Para alguns, águas tão revoltas não baixam. É verdade que o partido de Wilders tem mais votos que os demais no conselho municipal e até sucesso com medidas como melhorar o abrigo para cães ou plantar mais árvores, ideias apoiadas pelo resto das bancadas, mas em temas referentes à imigração deparam com a rejeição da oposição, que soma mais votos. Robert Schipper, de 47 anos, pesca em um canal e diz que em Almere “se vive muito bem” e que todos que venham para se esforçar são bem-vindos.
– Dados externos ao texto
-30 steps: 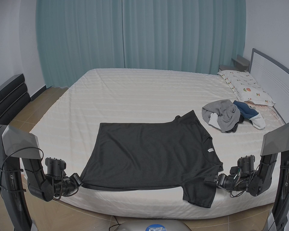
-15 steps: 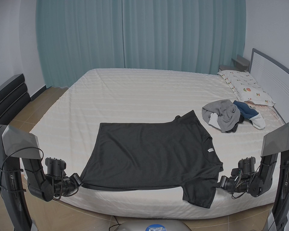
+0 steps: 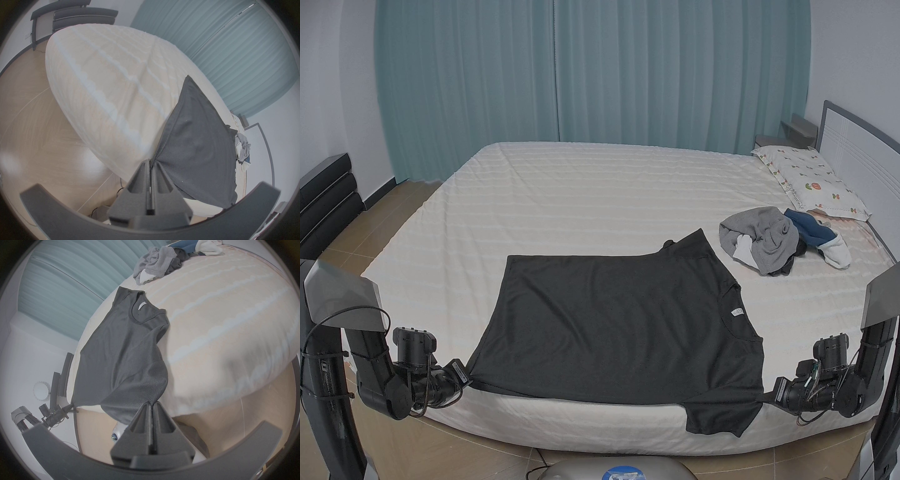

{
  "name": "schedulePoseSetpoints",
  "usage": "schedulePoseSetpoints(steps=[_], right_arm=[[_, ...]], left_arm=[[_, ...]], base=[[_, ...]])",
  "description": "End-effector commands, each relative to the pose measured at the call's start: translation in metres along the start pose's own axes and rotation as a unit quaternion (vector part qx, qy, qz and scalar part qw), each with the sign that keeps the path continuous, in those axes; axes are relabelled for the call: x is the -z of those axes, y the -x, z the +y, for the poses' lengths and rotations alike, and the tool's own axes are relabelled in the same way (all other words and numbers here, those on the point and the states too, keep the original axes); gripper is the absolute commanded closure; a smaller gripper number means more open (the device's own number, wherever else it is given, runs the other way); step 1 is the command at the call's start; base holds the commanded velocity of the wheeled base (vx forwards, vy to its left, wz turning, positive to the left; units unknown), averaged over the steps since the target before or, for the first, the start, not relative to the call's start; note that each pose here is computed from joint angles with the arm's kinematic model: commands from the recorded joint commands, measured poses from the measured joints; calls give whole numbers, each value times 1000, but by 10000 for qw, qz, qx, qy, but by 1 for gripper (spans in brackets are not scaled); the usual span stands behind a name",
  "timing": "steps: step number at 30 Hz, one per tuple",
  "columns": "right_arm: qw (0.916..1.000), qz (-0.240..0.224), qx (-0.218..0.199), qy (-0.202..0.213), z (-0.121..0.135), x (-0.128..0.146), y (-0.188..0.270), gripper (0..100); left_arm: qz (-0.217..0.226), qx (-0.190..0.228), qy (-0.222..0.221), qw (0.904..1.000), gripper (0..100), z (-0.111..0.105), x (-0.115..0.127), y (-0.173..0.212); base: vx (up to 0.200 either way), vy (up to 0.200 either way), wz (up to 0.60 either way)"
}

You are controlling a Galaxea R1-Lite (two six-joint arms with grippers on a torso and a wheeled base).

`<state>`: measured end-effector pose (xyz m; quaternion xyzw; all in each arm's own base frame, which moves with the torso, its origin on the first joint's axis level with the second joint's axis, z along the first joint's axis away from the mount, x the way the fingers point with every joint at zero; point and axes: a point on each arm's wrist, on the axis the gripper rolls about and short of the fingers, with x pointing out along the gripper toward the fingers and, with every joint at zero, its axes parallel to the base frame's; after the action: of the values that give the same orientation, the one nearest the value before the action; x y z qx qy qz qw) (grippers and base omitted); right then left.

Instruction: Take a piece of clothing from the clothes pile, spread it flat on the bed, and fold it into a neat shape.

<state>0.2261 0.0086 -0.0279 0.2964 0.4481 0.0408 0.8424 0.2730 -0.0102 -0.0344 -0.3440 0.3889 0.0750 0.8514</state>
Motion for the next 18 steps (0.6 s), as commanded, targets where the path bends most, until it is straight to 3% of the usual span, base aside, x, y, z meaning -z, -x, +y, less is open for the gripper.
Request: schedulePoseSetpoints(steps=[1,4,9,18], right_arm=[[10000,6,7,-14,0,7,18,100],[9999,87,74,18,-3,13,25,100],[9999,66,90,125,-2,18,34,100],[9990,345,219,164,-2,24,42,100]], left_arm=[[-66,31,-39,10000,100,2,3,4],[-242,153,-220,9993,100,4,5,11],[-164,64,-773,9969,100,13,16,19],[-178,-276,-1137,9930,100,19,21,25]], base=[[0,0,0],[0,0,0],[0,0,0],[0,0,0]])
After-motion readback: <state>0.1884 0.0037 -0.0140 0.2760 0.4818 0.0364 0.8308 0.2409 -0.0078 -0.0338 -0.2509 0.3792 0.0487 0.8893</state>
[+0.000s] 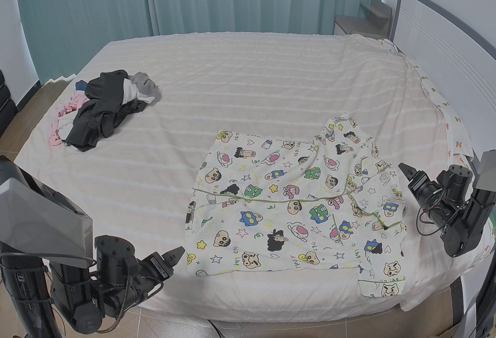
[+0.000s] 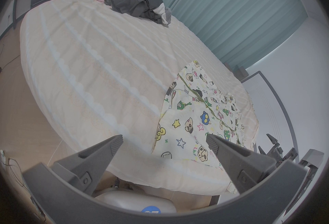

O mesmo opina Sjoend, lixeiro municipal: “Acho que somos todos iguais e temos os mesmos direitos”.
Não é difícil saber onde está a mesquita do centro. É preciso apenas seguir a fila de homens de barba e túnica até um caminho que cruza uma ponte. Um em cada quatro habitantes da cidade não é ocidental, segundo dados de 2014 do Escritório Central de Estatística. Refere-se a pessoas originárias da África, América Latina, Ásia ou Turquia. Mas os marroquinos — 6% da população, segundo o Instituto Ipsos — são o alvo preferencial de Wilders.
O pai de Hassan Boukar chegou na década de sessenta para trabalhar em uma fábrica de plástico. Uma década depois apelou para a reunificação familiar e trouxe a mulher e os filhos que o esperavam em Tânger. Boukar, de 57 anos, é um desses filhos para quem a Holanda soava um lugar remoto, mas agora trabalha em uma fábrica de automóveis. Diz que “trabalha com vontade” e que tenta não fazer nada errado “porque com os imigrantes se é mais severo”. Fala um holandês mais do que correto e tem três filhos que já nasceram nesta terra. Diz que se levanta todo dia às sete da manhã e que sequer fuma cigarros. Nunca viu ninguém pedindo aos jardineiros que desliguem a máquina de cortar grama.